— Required action —
Your response should be every line of the data, written out exactly.
───── Data shown
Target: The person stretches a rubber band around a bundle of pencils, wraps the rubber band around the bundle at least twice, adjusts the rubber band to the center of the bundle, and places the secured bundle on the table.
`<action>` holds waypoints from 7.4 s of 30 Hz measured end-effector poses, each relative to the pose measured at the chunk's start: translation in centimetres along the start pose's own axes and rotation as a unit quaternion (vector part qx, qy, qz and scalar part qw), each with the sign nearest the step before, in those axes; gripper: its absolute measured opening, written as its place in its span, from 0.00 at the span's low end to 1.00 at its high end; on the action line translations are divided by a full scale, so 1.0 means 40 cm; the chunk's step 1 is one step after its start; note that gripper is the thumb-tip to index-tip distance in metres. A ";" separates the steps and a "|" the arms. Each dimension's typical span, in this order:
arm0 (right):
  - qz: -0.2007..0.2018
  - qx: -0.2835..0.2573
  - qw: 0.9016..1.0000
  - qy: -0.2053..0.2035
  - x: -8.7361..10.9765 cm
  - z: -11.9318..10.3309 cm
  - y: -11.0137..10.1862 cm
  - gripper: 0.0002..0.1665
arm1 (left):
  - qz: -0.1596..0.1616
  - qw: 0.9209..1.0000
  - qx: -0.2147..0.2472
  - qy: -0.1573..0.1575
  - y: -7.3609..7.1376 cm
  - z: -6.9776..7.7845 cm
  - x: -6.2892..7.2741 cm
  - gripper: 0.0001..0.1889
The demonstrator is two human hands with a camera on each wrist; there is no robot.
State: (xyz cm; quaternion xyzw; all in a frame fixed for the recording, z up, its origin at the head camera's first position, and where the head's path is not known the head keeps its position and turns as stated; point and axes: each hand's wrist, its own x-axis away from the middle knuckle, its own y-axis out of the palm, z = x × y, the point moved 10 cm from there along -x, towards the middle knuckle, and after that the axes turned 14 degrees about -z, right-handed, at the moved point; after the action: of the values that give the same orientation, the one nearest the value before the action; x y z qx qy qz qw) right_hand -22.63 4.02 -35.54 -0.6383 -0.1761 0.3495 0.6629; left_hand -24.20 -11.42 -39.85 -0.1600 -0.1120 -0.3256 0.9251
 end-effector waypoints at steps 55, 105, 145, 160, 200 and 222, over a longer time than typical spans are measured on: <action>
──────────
— Output of the exercise —
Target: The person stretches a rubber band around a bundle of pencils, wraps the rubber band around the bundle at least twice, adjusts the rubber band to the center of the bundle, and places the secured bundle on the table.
`<action>` holds waypoints from 7.4 s of 30 Hz measured end-effector poses, each relative to the pose measured at the chunk's start: translation in centimetres along the start pose's own axes and rotation as a unit quaternion (vector part qx, qy, qz and scalar part qw), each with the sign nearest the step before, in those axes; gripper: its absolute measured opening, written as its place in its span, from 0.00 at the span's low end to 1.00 at its high end; on the action line translations are divided by a full scale, so 1.0 means 40 cm; the chunk's step 1 is one step after its start; note that gripper is the thumb-tip to index-tip distance in metres. A ";" separates the steps and a "|" the arms. Each dimension's typical span, in this order:
arm0 (right):
  - qz: -0.2007..0.2018
  - qx: -0.2835..0.2573
  - qw: 0.9016..1.0000
  - qy: -0.2053..0.2035
  - x: -8.7361..10.9765 cm
  - z: -11.9318..10.3309 cm
  - y: -11.0137..10.1862 cm
  - gripper: 0.0002..0.1665
arm1 (left):
  - qz: -0.1596..0.1616
  - qw: 0.9209..1.0000
  - qx: -0.2147..0.2472
  - qy: -0.1573..0.1575
  - y: -7.3609..7.1376 cm
  - z: -6.9776..7.7845 cm
  - x: -6.2892..7.2741 cm
  - gripper: 0.0001..0.1889
The demonstrator is two human hands with a camera on each wrist; there is no robot.
State: (xyz cm; quaternion xyzw; all in a frame fixed for the recording, z up, its origin at the head camera's first position, and where the head's path is not known the head keeps its position and turns as stated; point and axes: each hand's wrist, its own x-axis away from the middle knuckle, its own y-axis out of the palm, z = x × y, the point moved 10 cm from there along -x, towards the middle knuckle, and after that the axes turned 14 degrees about -z, right-handed, at the moved point; after the action: of the values that give the same orientation, the one nearest the value before the action; x y z qx qy qz qw) right_hand -22.63 4.02 -35.54 -0.6383 -0.1761 0.3495 0.6629; left_hand -24.20 -11.42 -39.85 -0.1600 -0.1120 -0.3256 0.9251
 end-effector waypoints at steps 55, 105, 145, 160, 200 and 222, over a longer time than typical spans are measured on: <action>

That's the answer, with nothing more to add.